The center "has not taken into consideration what constitutes a reasonable and feasible balance of the number of government versus contractor personnel or developed a training program for its permanent government employees," GAO said.
Stan Soloway, president of the Professional Services Council and a columnist for Washington Technology, said the GAO report shouldn't be seen as a call to stop using contractors.
"GAO didn't say they shouldn't be using contractors," Soloway said. "The real issue is when you do contracting like this, you need extra oversight and diligence. The question is, Does [DOD] have the core capabilities to do that?"
The bigger problem is the lack of government contracting employees. DOD has the positions but hasn't been able to fill them, Soloway said.
The idea of moving contracting work away from the center to other parts of the government won't work because "there is a shortage across all of government," he said. "This is an issue that isn't going to go away."
CACI International Inc. is the contractor with the bulk of private-sector contract specialists at the Army center.
In a statement released Wednesday, CACI said it supports the government's efforts to better define the roles and responsibilities of contractors. "CACI has consistently provided our armed forces with good value," the company said in a statement. "CACI's resources also allow our military leaders the enormous budgeting flexibility to utilize our expertise for extended missions or short periods of time."
Although GAO did not find examples of improper decisions, it did criticize the process for mitigating organizational conflicts of interest.
CACI told GAO that it keeps its business unit doing the contract support work separate from the rest of the company.
For example, the company physically separates employees from the other groups and keeps proposal databases separate.
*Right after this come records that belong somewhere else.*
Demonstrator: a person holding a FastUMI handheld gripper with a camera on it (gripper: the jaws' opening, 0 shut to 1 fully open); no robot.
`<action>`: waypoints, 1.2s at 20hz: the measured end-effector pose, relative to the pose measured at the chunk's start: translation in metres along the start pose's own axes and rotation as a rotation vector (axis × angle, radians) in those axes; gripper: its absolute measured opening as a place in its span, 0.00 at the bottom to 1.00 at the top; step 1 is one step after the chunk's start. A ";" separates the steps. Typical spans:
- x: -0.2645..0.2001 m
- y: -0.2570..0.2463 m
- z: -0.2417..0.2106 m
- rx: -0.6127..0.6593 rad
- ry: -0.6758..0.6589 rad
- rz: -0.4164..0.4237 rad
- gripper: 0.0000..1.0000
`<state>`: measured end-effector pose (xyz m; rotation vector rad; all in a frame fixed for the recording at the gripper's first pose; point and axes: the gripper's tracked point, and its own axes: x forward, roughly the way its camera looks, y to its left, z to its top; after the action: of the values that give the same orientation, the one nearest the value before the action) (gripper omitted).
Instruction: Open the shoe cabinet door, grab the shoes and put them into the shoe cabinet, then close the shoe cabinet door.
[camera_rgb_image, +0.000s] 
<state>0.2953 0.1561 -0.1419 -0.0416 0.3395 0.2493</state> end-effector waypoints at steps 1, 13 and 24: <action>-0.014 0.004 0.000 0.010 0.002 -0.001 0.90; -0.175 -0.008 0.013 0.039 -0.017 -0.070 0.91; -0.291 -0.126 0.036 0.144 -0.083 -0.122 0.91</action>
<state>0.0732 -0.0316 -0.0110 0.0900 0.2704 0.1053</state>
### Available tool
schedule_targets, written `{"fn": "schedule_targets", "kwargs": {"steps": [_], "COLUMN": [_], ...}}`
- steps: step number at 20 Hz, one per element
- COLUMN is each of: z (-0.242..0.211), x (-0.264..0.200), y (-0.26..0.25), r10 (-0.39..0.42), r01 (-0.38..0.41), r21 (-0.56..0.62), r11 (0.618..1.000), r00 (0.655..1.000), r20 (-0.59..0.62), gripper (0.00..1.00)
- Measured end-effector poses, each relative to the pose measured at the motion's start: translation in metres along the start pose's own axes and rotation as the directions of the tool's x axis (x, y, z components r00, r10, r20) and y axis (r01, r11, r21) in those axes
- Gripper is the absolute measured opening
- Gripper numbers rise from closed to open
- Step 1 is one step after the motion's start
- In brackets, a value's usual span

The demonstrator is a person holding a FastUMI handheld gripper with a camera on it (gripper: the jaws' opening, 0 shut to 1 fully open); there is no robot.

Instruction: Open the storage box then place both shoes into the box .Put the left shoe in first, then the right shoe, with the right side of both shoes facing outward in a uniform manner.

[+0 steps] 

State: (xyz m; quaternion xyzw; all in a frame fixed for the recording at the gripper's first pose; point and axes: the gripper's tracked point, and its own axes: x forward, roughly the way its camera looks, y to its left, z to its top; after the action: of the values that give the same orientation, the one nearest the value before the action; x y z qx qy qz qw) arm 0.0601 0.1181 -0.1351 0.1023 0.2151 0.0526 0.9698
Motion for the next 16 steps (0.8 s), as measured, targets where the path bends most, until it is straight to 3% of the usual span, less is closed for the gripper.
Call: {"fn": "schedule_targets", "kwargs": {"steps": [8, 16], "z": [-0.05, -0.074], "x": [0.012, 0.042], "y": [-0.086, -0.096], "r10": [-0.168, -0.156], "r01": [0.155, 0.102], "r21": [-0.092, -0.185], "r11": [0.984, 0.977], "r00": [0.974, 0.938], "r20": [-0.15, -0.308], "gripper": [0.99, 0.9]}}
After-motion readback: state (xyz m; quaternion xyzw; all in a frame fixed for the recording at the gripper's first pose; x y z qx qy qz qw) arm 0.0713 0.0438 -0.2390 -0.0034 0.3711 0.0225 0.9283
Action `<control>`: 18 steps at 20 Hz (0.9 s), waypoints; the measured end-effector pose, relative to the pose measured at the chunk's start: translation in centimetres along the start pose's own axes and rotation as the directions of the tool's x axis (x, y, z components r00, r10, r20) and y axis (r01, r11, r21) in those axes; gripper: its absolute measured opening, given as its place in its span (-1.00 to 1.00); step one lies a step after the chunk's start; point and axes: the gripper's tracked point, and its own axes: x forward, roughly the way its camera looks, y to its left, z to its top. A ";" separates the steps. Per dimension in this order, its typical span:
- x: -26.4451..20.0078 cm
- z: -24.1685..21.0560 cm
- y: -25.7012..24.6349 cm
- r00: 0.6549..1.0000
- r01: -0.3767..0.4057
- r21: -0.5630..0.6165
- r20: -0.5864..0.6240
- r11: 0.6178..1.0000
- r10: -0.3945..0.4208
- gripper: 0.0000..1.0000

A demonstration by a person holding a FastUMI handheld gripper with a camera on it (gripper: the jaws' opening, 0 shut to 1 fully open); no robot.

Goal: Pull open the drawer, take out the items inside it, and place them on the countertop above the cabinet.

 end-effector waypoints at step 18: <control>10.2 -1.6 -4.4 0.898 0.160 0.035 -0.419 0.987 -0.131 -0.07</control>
Bonuses and other financial incentives for the contracting unit are not tied to the performance of other operating units.
Contractor employees working with the Army are trained to report potential conflicts of interest to their supervisors, and employees are then removed. CACI and center employees gave GAO several examples of when this process worked, according to the report.
But GAO said the process relies too heavily on individuals reporting problems, and government managers might not have enough visibility into the process.
In his response to the GAO report, Assad said he agreed with the recommendations and was taking action. The center has already reduced the number of contractor employees from 31 in 2007 to 17 as of Feb. 26. The center is also working to implement recommendations of the Gansler Commission. Its November report recommended hiring more contracting officers, training them better, making contracting a career track and improving contracting tools.
"I view this to be a matter of grave concern," Assad said.